La Bourse de Paris hésitait sur la direction à suivre vendredi à la mi-journée, prenant 0,54%, évoluant avec prudence après trois séances de hausse et dans l'attente des conclusions d'une réunion européenne sur la crise de la dette.
A 11H54 (09H54 GMT), le CAC 40 gagnait 16,53 points à 3.062,15 points, dans un volume d'échanges de 1,228 milliard d'euros.
Le marché parisien ne savait pas sur quel pied danser, tenté par des prises de profits après trois jours de hausse dont un bond de 3,27% jeudi
"Il n'y a pas de nouvelles particulières. Le marché prend peut-être un peu de bénéfices après avoir progressé ces derniers jours", observe Dov Adjedj, vendeur d'actions chez Aurel BGC.
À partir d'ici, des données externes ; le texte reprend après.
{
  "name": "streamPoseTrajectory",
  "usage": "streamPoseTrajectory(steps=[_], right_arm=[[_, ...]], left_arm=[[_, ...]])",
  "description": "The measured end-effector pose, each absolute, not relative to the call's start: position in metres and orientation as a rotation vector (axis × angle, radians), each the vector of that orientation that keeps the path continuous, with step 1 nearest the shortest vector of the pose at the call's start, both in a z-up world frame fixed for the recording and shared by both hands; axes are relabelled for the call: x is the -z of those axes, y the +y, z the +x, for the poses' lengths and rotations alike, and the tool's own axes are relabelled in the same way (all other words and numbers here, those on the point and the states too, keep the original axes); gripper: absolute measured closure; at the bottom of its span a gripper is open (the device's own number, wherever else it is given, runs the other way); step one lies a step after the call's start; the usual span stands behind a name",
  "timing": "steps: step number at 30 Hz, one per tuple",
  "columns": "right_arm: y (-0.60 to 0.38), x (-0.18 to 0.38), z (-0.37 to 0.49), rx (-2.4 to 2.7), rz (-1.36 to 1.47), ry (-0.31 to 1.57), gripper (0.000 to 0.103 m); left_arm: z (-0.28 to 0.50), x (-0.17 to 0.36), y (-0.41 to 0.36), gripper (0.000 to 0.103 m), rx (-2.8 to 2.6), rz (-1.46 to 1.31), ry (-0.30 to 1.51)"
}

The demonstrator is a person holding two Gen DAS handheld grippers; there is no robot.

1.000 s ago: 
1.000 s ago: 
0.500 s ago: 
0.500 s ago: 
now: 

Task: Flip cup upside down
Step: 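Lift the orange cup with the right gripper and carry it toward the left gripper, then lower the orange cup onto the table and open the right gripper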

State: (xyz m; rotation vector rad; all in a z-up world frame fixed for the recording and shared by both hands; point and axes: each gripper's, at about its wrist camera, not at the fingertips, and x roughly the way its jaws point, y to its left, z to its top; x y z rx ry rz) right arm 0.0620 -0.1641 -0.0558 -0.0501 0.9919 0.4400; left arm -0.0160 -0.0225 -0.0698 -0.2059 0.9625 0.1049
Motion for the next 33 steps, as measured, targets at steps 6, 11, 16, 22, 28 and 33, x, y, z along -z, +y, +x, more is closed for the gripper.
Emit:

Témoins des incertitudes du marché, les valeurs bancaires étaient en ordre dispersé, après s'être envolées la veille grâce à l'action coordonnée des banques centrales sur les liquidités en dollars.
BNP Paribas (-0,28% à 30,42 euros) perdait du terrain au contraire de Crédit Agricole (+2,61% à 5,67 euros) et Société Générale (+2,54% à 18,80 euros).
La séance risque en outre d'être volatile, selon le vendeur d'actions, puisque c'est une journée dite des "4 sorcières" qui marque l'expiration de plusieurs échéances de différents produits financiers. La manière dont les opérateurs vont gérer ces échéances peut éventuellement provoquer des fluctuations du marché, à la hausse ou à la baisse.
En zone euro, une bonne nouvelle est venue d'Allemagne, où la chancelière Angela Merkel a déclaré vendredi que la croissance du produit intérieur brut (PIB) serait "plus proche de 3% que de 2,5%" en 2011.
Les regards des investisseurs sont désormais braqués sur la Pologne qui accueille une réunion informelle de deux jours, des ministres des Finances de la zone euro, puis de l'ensemble des pays de l'Union européenne en Pologne.
Ce rendez-vous doit permettre de mettre la dernière main au second plan d'aide à la Grèce, impératif pour sauver le pays et la zone euro.
Pour les économistes du courtier Aurel BGC, les attentes des marchés à l'égard de cette réunion "sont sûrement un peu trop fortes" et "la crise" de la dette en Europe "ne sera pas réglée ce soir (vendredi, ndlr)".
En dehors des valeurs bancaires, Air France-KLM prenait 1,48% à 6,15 euros après avoir annoncé une commande de 110 appareils long-courrier, dont 50 commandes fermes, aux constructeurs européen Airbus et Américain Boeing.
EADS, maison mère d'Airbus, perdait en revanche 1,10% à 22,02 euros.
Enfin, Hermès chutait de 7,19% à 249,00 euros, reprenant sa cotation après une suspension la veille, alors que la famille fondatrice a obtenu le feu vert de la justice pour réorganiser le capital du sellier.